Task objective: Would you please copy all of the data exactly, skipping the images?
· · · · · · ·
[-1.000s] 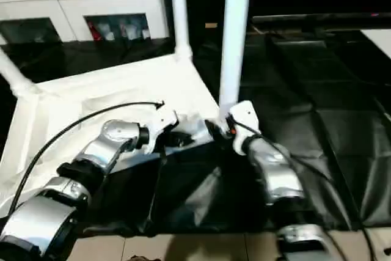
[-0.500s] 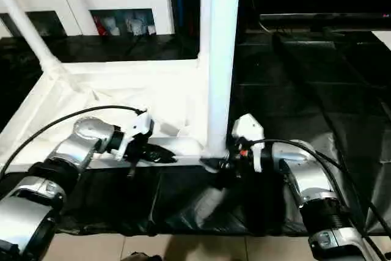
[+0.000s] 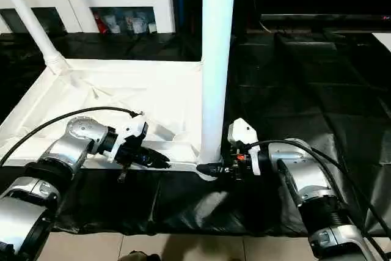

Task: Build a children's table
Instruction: Rotate leg to tighten

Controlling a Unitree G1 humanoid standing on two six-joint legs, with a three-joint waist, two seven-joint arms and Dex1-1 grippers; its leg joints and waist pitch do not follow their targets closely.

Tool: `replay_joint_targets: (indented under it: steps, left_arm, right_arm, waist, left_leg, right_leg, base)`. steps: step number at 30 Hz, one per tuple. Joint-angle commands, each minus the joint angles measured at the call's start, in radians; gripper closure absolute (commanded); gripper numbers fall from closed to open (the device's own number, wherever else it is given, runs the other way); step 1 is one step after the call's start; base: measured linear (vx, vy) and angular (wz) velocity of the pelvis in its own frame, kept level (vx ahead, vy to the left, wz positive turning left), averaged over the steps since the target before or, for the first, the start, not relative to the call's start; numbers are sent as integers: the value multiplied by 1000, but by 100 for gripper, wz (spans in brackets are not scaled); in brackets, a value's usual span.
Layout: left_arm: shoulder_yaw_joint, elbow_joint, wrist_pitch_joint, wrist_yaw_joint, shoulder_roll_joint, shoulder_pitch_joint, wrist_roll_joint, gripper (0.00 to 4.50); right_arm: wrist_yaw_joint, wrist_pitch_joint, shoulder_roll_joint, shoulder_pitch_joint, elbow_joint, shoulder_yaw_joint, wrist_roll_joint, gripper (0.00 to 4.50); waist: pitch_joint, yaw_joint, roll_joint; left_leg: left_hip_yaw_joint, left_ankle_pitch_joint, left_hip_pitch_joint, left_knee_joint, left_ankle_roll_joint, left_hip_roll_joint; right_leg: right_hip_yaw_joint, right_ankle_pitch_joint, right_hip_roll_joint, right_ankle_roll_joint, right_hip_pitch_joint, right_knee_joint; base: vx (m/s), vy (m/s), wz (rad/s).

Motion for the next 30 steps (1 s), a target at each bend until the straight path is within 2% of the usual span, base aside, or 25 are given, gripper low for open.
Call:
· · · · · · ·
Exercise solution:
[-1.000s] 
[-0.500s] 
[+0.000s] 

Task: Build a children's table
Instruction: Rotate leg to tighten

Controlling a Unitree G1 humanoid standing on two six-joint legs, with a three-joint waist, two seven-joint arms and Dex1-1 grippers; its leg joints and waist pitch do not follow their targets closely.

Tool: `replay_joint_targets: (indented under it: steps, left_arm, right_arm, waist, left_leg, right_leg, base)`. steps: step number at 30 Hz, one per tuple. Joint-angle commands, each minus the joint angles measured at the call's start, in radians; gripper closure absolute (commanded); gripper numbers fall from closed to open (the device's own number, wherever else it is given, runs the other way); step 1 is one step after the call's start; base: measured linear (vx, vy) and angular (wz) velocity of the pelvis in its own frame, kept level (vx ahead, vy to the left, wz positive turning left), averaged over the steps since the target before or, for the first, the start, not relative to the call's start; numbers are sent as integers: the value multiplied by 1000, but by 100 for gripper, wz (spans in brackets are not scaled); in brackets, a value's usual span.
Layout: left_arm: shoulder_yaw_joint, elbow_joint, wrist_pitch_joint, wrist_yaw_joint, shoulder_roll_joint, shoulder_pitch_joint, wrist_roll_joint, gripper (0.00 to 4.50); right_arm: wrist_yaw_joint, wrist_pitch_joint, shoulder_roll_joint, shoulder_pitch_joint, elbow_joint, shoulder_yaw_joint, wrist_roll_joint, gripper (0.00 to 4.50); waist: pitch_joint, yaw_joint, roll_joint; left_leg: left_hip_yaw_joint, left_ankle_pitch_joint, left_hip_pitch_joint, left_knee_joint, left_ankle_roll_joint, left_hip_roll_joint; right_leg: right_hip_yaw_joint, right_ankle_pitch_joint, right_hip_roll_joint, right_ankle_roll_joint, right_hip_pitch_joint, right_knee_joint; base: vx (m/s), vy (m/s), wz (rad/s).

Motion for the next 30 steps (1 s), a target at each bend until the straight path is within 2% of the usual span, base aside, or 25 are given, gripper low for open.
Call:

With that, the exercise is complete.